Struggling to lure paying patients, Jackson Health lays off ‘small number’ of workers
After failing to reach patient admission targets for several months and seeing more uninsured patients, Miami-Dade’s public hospital network, Jackson Health System, has laid off an undisclosed number of workers.
Asked about recent layoffs at the county’s taxpayer-owned hospital system, which has an annual budget of $1.9 billion, Jennifer Piedra, a spokeswoman, replied with a written statement that described Jackson Health as “stronger than ever.”
“A very small number of employees in administrative and clinical positions will be affected,” Piedra said in the statement, “the vast majority of whom will be reassigned to similar duties within the health system or offered early retirement.”
Because the majority of Jackson Health’s 12,500 full-time employees are represented by labor unions, Piedra said she could not disclose exact details of the reassignments.
Jackson Health administrators are due to begin collective bargaining negotiations with the hospital system’s labor unions, which represent nurses, doctors and other employees, in the summer.
In a quarterly financial statement addressed to elected officials in January, Jackson Health CEO Carlos Migoya reported that the hospital system has experienced “steady volume increases of uninsured patients.” Uninsured patients are a financial drain on the system, although its mission is to provide care to all Miami-Dade residents, regardless of ability to pay.
Because elective healthcare and other medical services typically decline at hospitals during the holidays, Jackson Health executives reported the hospital system lost an expected $3.2 million during that period.
Without tax dollars to shore up their funds to pay expenses, Jackson Health’s losses would be higher. The hospital system would have lost nearly $47 million from operations during January, more than administrators had expected for the month. For December, that number was $42.8 million.
Traditionally, Jackson Health’s operating costs have exceeded its patient revenues.
The public hospital system, which includes Jackson Memorial Hospital in Miami and campuses in North Miami Beach and South Miami-Dade, provides care to a large number of the county’s uninsured residents, operates nursing homes, and delivers medical care to inmates of Miami-Dade jails.

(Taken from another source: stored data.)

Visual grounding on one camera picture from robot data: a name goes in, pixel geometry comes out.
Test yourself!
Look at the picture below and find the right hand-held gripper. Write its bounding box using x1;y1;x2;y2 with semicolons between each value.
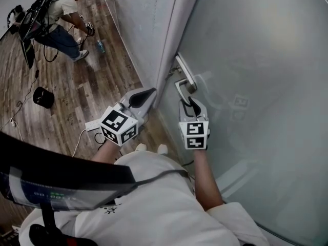
178;97;211;150

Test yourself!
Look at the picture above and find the person's right forearm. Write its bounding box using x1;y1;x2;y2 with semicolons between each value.
193;149;224;213

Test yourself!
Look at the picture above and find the silver door handle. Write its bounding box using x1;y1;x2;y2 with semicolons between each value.
175;52;198;105

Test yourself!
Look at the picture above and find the frosted glass door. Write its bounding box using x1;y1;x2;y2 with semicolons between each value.
157;0;328;246

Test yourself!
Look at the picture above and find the white power strip cord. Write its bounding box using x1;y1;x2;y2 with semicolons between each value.
72;129;88;158

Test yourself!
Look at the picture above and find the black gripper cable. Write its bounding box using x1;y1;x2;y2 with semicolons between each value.
131;159;196;190

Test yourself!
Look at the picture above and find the white power strip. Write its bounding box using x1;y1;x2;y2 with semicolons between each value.
84;118;103;133

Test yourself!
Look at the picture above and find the person's white shirt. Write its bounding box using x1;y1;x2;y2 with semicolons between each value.
19;151;270;246

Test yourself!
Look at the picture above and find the thin black floor cable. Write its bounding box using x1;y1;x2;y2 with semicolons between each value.
14;47;40;108

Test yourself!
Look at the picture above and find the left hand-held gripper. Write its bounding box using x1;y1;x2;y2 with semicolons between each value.
99;87;157;147

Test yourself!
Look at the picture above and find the person's left forearm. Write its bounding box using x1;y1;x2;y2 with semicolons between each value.
91;139;121;164

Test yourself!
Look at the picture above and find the black chest-mounted screen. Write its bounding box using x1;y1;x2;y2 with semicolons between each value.
0;131;137;212

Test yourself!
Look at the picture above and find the small plastic bottle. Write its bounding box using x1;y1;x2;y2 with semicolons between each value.
96;39;107;54

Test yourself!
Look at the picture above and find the black plugged-in cable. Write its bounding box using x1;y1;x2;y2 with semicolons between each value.
93;131;108;146

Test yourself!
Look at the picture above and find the black cylindrical bin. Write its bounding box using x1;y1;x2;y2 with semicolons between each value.
32;86;56;110

Jackson Health’s quarterly financial statement reported that providing medical care to county inmates, a service for which the hospital system generates no patient revenue, cost $12.7 million for the three months ending in December, while Jackson’s nursing homes for patients with complex medical conditions lost an additional $3.1 million during the same period.
To shore up Jackson Health’s operations, Miami-Dade taxpayers have voted in the past to dedicate property and sales taxes for the hospital system. For the year that ended on Sept. 30, 2018, Miami-Dade taxpayers had sent about $460 million in subsidies, according to budget documents.
Jackson Health administrators expect financial pressure to increase over the next two years. The hospital system will need to generate significant profits to pay its share of $1.7 billion needed for rebuilding and expansion projects that are funded, in part, with $830 million in public debt approved by county voters in 2013.